PROBLEM DESCRIPTION: Exactly the line that contains "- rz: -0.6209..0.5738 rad" and the lines following it to the end of the data are to be reproduced, and nothing more.

Records from a data source
◆ ◆ ◆ ◆ ◆ ◆ ◆

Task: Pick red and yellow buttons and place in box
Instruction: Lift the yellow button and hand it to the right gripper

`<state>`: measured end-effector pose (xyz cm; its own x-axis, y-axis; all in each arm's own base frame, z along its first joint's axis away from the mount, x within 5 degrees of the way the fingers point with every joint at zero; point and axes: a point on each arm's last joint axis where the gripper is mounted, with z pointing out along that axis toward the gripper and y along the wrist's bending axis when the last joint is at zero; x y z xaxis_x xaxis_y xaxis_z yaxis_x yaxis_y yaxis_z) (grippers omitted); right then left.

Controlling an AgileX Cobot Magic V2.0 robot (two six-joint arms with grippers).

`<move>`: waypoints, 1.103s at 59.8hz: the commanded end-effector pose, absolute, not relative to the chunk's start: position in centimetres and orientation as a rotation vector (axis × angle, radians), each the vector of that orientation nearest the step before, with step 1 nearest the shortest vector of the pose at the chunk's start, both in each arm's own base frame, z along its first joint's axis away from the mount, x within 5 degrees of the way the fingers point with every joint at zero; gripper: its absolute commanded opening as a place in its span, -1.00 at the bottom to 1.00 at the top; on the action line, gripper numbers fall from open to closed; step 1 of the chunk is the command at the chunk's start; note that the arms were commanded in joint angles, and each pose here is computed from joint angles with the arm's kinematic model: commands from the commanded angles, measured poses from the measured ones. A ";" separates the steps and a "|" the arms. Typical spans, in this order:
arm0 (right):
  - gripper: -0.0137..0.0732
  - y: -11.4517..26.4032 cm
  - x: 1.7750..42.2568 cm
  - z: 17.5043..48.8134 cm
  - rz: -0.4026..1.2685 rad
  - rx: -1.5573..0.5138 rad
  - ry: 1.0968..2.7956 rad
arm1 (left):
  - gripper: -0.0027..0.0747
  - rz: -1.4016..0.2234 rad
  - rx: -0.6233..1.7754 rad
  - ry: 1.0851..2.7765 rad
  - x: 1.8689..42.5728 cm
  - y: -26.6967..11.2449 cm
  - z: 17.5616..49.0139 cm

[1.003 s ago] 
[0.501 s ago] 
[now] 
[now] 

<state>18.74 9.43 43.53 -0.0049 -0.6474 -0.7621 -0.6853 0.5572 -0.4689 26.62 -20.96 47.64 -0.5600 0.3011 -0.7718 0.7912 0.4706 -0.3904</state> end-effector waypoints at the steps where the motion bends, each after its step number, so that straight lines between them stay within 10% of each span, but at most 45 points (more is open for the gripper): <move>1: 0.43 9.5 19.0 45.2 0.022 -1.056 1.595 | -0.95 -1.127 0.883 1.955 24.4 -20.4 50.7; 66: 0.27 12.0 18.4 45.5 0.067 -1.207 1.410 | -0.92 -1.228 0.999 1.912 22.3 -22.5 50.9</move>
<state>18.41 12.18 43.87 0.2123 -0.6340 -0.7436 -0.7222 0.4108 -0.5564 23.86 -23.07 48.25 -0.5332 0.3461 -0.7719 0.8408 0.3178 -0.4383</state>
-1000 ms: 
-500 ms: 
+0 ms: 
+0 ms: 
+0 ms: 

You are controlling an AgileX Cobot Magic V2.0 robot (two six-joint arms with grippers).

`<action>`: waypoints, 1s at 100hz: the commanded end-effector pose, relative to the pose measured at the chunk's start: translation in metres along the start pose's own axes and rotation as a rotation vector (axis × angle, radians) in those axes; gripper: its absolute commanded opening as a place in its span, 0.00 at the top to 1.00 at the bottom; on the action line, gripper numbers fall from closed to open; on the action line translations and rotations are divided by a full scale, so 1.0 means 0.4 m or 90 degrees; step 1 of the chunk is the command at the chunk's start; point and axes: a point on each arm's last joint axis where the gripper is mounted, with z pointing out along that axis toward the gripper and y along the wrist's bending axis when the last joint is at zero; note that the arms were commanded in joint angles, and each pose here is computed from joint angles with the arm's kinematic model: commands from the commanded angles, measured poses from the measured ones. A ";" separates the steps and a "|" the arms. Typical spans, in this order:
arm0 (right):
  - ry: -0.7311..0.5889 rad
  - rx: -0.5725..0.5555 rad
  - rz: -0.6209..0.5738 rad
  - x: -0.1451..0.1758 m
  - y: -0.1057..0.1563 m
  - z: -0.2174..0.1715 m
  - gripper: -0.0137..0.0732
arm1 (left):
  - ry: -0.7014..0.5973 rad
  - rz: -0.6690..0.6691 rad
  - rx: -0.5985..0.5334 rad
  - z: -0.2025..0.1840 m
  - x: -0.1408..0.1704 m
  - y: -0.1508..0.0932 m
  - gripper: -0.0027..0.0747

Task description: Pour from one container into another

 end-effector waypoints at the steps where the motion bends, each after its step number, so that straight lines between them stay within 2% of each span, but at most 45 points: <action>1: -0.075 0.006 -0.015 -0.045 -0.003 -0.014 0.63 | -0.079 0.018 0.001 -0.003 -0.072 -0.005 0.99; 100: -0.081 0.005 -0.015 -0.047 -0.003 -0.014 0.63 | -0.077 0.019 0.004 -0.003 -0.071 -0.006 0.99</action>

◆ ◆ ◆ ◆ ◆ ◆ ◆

SOLVED EXERCISE:
  - rz: -0.6209..0.5738 rad
  - x: -0.1451..0.1758 m
  - y: -0.1057..0.1563 m
  - z: -0.2174..0.1715 m
  - gripper: -0.0137..0.0732
arm1 (left):
  - ry: -0.7014..0.5973 rad
  - rz: -0.6690..0.6691 rad
  - rx: -0.5985..0.5334 rad
  - z: -0.2025..0.1840 m
  - x: -0.1408..0.1704 m
  - y: -0.1508..0.0932 m
  - gripper: -0.0027..0.0747

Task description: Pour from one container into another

 end-effector waypoints at the steps where the motion bends, each after its step number, so that straight lines between them stay within 2% of each span, but at most 45 points: <action>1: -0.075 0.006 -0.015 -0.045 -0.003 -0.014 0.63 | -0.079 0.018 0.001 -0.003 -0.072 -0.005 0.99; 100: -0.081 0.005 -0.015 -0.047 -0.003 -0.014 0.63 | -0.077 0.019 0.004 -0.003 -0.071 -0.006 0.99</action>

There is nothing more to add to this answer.